Give the listing again character for character, but drop the images.
---
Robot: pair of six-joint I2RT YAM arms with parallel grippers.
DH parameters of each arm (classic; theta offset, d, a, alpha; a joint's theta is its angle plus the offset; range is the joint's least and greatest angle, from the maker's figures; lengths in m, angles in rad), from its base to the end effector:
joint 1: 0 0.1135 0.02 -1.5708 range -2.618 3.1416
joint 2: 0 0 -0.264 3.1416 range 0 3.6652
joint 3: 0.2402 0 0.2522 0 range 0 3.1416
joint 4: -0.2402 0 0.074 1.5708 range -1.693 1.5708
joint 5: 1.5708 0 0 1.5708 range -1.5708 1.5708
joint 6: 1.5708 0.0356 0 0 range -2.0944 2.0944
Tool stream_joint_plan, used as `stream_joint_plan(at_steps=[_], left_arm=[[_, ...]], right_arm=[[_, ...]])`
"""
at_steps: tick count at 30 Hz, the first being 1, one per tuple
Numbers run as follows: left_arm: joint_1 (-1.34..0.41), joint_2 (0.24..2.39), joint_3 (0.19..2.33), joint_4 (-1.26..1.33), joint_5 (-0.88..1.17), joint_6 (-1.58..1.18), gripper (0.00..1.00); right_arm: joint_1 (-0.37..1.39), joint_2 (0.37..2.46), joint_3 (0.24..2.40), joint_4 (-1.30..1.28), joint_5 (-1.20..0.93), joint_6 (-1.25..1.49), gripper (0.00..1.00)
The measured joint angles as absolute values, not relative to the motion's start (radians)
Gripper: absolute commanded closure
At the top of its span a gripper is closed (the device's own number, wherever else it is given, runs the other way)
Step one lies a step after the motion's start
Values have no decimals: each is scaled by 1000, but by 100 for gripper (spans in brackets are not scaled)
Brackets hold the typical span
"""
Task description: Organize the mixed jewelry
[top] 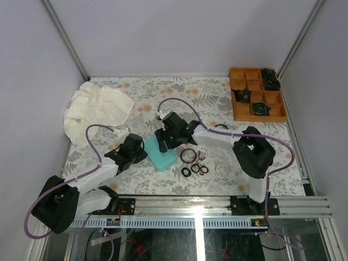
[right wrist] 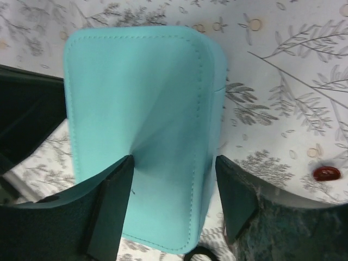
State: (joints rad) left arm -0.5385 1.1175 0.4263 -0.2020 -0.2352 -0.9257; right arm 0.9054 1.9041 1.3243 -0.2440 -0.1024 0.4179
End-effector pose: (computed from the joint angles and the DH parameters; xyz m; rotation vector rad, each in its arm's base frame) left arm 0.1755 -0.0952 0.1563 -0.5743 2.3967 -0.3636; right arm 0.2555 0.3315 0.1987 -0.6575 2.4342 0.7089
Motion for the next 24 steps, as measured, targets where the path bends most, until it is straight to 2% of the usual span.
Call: stream_joint_plan(at_steps=[2,6,14,17,24], left_arm=[[-527,1107,426,-187,-232,-921,94],[-521,1073,426,-173,-228,-919,94],[-521,959,374,-196,-223,-931,93],[-521,901,372,-225,-223,-940,94],[-521,783,324,-261,-189,-973,95]], right_arm=[[904,1903,1325,-258,-88,393,17],[901,1903,1333,-281,-80,346,9],[901,1903,1338,-282,-80,276,6],[901,1903,1336,-273,-97,272,11],[902,1906,1324,-239,-128,303,35]])
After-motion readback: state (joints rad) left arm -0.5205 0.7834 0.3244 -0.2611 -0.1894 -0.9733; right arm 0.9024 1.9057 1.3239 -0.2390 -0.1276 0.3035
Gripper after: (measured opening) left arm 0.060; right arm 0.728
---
Response area:
Robot: pair of six-joint I2RT YAM arms with parallel grippers.
DH parameters of each arm (classic; theta offset, d, a, alpha; a joint's theta is its angle plus the offset; range is the joint's least and greatest angle, from the maker's figures; lengths in m, angles in rad), from its base to the end effector:
joint 1: 0 0.1135 0.02 -1.5708 range -2.618 3.1416
joint 2: 0 0 -0.264 3.1416 range 0 3.6652
joint 3: 0.2402 0 0.2522 0 range 0 3.1416
joint 4: -0.2402 0 0.074 1.5708 range -1.693 1.5708
joint 5: 1.5708 0 0 1.5708 range -1.5708 1.5708
joint 6: 1.5708 0.0356 0 0 range -2.0944 2.0944
Tool stream_joint_plan, used as `stream_joint_plan(at_steps=[_], left_arm=[[_, ...]], right_arm=[[_, ...]])`
"""
at_steps: tick count at 30 Hz, the first being 1, one per tuple
Numbers run as follows: left_arm: joint_1 (-1.34..0.41), joint_2 (0.24..2.39), joint_3 (0.19..2.33), joint_4 (-1.26..1.33), joint_5 (-0.88..1.17), joint_6 (-1.58..1.18), gripper (0.00..1.00); right_arm: joint_1 (-0.37..1.39), joint_2 (0.37..2.46), joint_3 (0.24..2.40), joint_4 (-1.30..1.28), joint_5 (-1.20..0.93), joint_6 (-1.25..1.49), gripper (0.00..1.00)
The measured joint angles as absolute values, not relative to the motion's start (radians)
Gripper: absolute commanded closure
At the top of its span a gripper is closed (the device's own number, wherever else it is given, runs the other way)
Step one lies a step after the motion's start
Values have no decimals: each is scaled by 1000, but by 100 for gripper (spans in brackets are not scaled)
Brackets hold the typical span
"""
Task description: Organize the mixed jewelry
[top] 
[right wrist] 
State: (joints rad) left arm -0.5385 1.1175 0.4263 -0.2020 -0.2352 -0.9257; right arm 0.9054 1.9041 1.3243 -0.2440 -0.1024 0.4179
End-effector pose: (computed from the joint angles and the DH parameters; xyz m; rotation vector rad, each in its arm's base frame) left arm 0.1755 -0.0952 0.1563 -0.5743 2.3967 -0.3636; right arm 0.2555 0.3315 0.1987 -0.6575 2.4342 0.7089
Motion for the next 24 steps, as measured, targets where the path bends most, until it is straight to 2% of the usual span.
Call: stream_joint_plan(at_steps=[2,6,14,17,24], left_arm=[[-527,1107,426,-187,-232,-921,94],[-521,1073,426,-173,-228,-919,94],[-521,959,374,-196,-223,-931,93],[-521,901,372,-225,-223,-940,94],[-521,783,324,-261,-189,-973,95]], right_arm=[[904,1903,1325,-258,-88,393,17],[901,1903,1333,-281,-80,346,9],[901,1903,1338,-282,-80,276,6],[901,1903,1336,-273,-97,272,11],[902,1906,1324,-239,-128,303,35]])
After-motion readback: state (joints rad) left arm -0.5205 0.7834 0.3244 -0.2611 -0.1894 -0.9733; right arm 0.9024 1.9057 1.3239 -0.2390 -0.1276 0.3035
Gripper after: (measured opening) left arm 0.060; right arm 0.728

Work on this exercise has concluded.